Parlando dell’eccidio in cui furono uccisi 335 civili (fucilati alle spalle con le mani legate e poi i loro corpi seppelliti dalle rocce fatte esplodere con le mine), il capitano Ss sostiene che si trattava di un ordine al quale “non era possibile rifiutarsi”. L’ex ufficiale di Hitler racconta che l’ordine di eseguire la rappresaglia fu dato al capitano Schultz. “Il capitano Schultz fu eletto da Kappler come organizzatore della rappresaglia. Lui era già stato in guerra nel fronte contro i russi ed era più abituato alla morte e alle rappresaglie. Per noi, per me e gli altri, era una cosa terribile”. Alla domanda se era possibile rifiutarsi Priebke risponde: “Naturalmente non era possibile rifiutarsi. Schultz – spiega Priebke – prima della rappresaglia disse a tutti: ‘questo è un ordine di Hitler che dobbiamo eseguire e chi non vuole farlo meglio che si metta con le altre vittime perché sara’ anche lui fucilato'”. 

Il video messaggio si conclude mostrando la frase letta da Priebke nel corso dell’udienza del 3 aprile del 1996 davanti al Tribunale militare di Roma. “Sento, dal profondo del cuore – la dichiarazione letta da Priebke e mostrata nel video messaggio – il bisogno di esprimere le mie condoglianze per il dolore dei parenti delle vittime delle Fosse Ardeatine… Come credente non ho mai dimenticato questo tragico fatto, per me l’ordine di partecipare all’azione fu una grande tragedia intima… Io penso ai morti con venerazione e mi sento unito ai vivi nel loro dolore”.

Arriva a stretto giro la reazione dell’Anpi. “Il tentativo di Erich Priebke nel videotestamento di scaricare sui partigiani l’eccidio delle Fosse Ardeatine è assurdo”. Così Ernesto Nassi, vicepresidente vicario dell’Anpi di Roma, commenta le parole del criminale nazista. “E’ risaputo che i tedeschi odiavano i romani perché non collaboravano – aggiunge -. Miravano a creare le condizioni perché nei romani si sviluppasse un comportamento contro la Resistenza, ma questo non è mai avvenuto, anzi nella Resistenza ci furono nuovi ingressi. Quella romana, va ricordato sempre, è stata una grande Resistenza”.

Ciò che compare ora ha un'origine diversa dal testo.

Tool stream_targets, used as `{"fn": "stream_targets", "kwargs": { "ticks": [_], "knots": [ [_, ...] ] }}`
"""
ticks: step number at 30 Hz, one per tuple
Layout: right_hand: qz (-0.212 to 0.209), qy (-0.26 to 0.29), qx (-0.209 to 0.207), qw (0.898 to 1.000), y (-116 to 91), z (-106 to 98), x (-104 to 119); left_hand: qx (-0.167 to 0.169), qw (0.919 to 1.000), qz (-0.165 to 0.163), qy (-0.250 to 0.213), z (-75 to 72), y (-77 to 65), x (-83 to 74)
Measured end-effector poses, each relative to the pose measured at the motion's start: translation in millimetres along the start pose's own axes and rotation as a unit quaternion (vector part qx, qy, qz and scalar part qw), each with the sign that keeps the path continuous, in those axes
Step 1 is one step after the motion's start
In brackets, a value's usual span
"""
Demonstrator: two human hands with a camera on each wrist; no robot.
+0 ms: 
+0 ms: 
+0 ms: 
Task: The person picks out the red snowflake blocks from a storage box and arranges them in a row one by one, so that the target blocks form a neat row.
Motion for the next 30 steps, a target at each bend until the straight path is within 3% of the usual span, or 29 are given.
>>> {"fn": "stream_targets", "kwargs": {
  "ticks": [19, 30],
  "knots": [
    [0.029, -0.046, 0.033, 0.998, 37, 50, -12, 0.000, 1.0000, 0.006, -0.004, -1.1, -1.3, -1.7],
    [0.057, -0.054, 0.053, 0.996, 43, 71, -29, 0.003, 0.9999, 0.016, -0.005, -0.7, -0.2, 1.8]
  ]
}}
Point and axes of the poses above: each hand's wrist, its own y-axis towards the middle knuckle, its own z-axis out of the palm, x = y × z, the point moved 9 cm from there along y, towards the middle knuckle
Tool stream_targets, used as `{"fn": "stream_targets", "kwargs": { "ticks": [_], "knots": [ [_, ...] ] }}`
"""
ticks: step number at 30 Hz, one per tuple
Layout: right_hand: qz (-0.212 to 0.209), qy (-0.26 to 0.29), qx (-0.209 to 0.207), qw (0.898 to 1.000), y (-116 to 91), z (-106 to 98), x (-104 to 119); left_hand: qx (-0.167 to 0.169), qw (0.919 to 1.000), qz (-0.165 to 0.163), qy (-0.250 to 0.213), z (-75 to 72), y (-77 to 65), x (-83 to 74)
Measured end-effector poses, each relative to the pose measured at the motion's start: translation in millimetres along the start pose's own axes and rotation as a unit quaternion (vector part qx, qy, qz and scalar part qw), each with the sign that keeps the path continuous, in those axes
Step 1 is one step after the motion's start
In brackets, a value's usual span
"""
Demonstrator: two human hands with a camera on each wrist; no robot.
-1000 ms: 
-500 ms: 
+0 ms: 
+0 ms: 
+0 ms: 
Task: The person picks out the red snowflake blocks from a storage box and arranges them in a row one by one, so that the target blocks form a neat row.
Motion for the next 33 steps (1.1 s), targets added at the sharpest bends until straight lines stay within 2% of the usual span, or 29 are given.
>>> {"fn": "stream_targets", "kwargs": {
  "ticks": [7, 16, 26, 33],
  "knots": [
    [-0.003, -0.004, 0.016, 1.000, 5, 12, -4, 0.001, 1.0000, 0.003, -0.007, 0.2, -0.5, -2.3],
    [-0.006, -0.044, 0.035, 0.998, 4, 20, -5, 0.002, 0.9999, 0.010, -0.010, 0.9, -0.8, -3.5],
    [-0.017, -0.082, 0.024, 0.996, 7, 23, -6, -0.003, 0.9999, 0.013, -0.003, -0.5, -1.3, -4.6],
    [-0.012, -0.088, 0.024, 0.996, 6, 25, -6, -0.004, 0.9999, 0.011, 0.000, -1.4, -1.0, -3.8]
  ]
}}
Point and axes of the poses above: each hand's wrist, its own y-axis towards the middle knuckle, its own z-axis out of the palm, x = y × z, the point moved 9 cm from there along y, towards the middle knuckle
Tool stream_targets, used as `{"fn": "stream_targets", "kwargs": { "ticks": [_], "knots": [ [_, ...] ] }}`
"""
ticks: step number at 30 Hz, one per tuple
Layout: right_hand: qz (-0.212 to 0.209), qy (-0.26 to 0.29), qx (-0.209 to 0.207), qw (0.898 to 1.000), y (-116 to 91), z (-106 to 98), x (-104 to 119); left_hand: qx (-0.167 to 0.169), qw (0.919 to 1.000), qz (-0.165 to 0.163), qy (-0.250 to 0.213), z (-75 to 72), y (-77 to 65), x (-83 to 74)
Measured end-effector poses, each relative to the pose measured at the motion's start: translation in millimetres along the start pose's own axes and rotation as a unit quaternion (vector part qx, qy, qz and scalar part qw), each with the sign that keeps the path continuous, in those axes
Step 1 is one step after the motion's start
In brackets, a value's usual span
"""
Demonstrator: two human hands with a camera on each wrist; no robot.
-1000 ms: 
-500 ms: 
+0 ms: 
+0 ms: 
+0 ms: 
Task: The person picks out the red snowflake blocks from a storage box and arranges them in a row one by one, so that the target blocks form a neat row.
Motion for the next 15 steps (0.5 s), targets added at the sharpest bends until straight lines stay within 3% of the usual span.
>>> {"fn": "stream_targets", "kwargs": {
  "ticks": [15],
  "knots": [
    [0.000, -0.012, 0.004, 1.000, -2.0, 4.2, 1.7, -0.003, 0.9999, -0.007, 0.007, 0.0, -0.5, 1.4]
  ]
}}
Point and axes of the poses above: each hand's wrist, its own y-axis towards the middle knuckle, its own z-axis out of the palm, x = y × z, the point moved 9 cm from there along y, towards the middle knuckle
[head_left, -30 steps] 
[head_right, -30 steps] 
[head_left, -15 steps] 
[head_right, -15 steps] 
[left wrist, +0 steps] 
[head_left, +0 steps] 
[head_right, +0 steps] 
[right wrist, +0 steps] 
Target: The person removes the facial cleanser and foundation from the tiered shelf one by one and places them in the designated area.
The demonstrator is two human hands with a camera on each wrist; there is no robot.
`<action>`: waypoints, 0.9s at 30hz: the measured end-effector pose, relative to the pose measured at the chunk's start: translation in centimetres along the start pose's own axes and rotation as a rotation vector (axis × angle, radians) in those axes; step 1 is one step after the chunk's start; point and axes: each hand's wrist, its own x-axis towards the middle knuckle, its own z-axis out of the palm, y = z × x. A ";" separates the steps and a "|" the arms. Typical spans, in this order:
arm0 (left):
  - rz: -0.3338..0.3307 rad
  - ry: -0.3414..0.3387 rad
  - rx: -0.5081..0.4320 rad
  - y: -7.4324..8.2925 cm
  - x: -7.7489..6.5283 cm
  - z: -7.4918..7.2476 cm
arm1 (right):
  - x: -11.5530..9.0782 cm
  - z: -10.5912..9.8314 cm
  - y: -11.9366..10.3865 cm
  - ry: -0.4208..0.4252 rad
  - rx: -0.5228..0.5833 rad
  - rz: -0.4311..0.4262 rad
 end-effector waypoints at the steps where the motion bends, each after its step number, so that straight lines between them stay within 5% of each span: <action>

La pubblicazione del videotestamento arriva nel giorno in cui il prefetto di Roma, a quanto ha spiegato il sindaco Ignazio Marino, ha firmato un’ordinanza per vietare la sepoltura di Priebke in tutta la provincia. La decisione è stata presa per evitare “turbative e gravi ripercussioni per l’incolumità delle persone e dell’ordine pubblico”: infatti, nell’ordinanza si spiega che “la situazione creatasi rende inevitabile vietare la tumulazione della salma al fine di scongiurare il pericolo, altamente probabile, della presenza di contrapposte e violente fazioni nel luogo di sepoltura nel corso della cerimonia di tumulazione e in futuro”. Non si placano infatti le polemiche sulla tumulazione della salma del capitano Ss. “Di luoghi di nostalgici, in Italia,ne abbiamo già uno a Predappio: ci basta e se è possibile vorremmo eliminarlo”, ha detto il presidente della comunità ebraica di Roma Riccardo Pacifici, facendo riferimento alla tomba di Mussolini. “Sono giorni che inseguiamo una bara di un personaggio per cui non si è ancora trovata la soluzione. Mi auguro che quest’uomo sia presto consegnato all’oblio”.